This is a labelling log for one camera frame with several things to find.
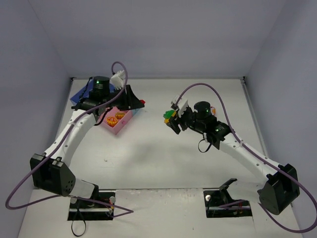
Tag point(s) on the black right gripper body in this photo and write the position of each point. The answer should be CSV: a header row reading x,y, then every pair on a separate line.
x,y
182,121

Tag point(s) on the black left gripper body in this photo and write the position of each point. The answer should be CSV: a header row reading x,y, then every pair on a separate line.
x,y
123,98

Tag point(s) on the green curved lego brick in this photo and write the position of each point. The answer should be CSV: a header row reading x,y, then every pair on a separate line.
x,y
168,114

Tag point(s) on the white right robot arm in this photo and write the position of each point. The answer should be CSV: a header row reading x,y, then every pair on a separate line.
x,y
275,186

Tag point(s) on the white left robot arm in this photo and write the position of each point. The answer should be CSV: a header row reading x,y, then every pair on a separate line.
x,y
50,170

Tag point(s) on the light blue container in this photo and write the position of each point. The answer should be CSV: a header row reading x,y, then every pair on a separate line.
x,y
134,111

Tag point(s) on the small yellow lego brick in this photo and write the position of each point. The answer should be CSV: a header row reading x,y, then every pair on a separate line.
x,y
213,111

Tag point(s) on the dark blue container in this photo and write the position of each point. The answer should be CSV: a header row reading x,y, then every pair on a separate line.
x,y
82,93

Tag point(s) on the pink container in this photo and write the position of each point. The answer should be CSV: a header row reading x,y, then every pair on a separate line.
x,y
121,122

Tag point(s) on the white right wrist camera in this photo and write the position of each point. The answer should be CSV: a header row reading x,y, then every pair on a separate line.
x,y
179,105

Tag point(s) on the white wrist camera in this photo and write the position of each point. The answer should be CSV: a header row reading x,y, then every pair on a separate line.
x,y
118,80
179,105

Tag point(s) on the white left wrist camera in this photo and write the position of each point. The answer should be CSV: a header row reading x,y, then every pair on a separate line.
x,y
118,80

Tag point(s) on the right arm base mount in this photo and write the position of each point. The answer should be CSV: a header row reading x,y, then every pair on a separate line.
x,y
220,205

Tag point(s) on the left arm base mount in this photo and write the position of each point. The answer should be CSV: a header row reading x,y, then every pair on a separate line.
x,y
93,211

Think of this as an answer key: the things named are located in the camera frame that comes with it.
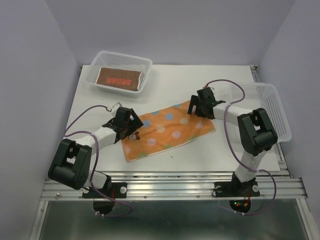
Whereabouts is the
....
The whole listing must be transcribed exactly. No pictures belong in the copy.

# [THE ANSWER]
This is a labelling log for one camera frame with several things to find.
Tag point(s) on the black right gripper body in this photo and write the position of each point. The answer should be CSV: a header row reading x,y, then every pair on a separate line.
x,y
182,121

Tag point(s) on the black left gripper body in this photo and write the position of each point. The answer should be CSV: a header row reading x,y, then every pair on a separate line.
x,y
123,98

Tag point(s) on the green curved lego brick in this photo and write the position of each point. The answer should be CSV: a header row reading x,y, then every pair on a separate line.
x,y
168,114

Tag point(s) on the white right robot arm in this photo and write the position of each point. The answer should be CSV: a header row reading x,y, then every pair on a separate line.
x,y
275,186

Tag point(s) on the white left robot arm in this photo and write the position of each point. The answer should be CSV: a header row reading x,y, then every pair on a separate line.
x,y
50,170

Tag point(s) on the light blue container in this photo and write the position of each point. The answer should be CSV: a header row reading x,y, then every pair on a separate line.
x,y
134,111

Tag point(s) on the small yellow lego brick in this photo and write the position of each point. The answer should be CSV: a header row reading x,y, then every pair on a separate line.
x,y
213,111

Tag point(s) on the dark blue container in this photo and write the position of each point. The answer should be CSV: a header row reading x,y, then every pair on a separate line.
x,y
82,93

Tag point(s) on the pink container in this photo and write the position of each point. The answer should be CSV: a header row reading x,y, then every pair on a separate line.
x,y
121,122

Tag point(s) on the white right wrist camera in this photo and write the position of each point. The answer should be CSV: a header row reading x,y, then every pair on a separate line.
x,y
179,105

Tag point(s) on the white wrist camera in this photo and write the position of each point. The answer should be CSV: a header row reading x,y, then every pair on a separate line.
x,y
118,80
179,105

Tag point(s) on the white left wrist camera in this photo and write the position of each point. The answer should be CSV: a header row reading x,y, then every pair on a separate line.
x,y
118,80

Tag point(s) on the right arm base mount in this photo and write the position of each point. The answer should be CSV: a header row reading x,y, then every pair on a separate line.
x,y
220,205

Tag point(s) on the left arm base mount in this photo and write the position of each point. The answer should be CSV: a header row reading x,y, then every pair on a separate line.
x,y
93,211

Think of this as an answer key: the things named are located in the camera frame that comes with it.
Whereabouts is the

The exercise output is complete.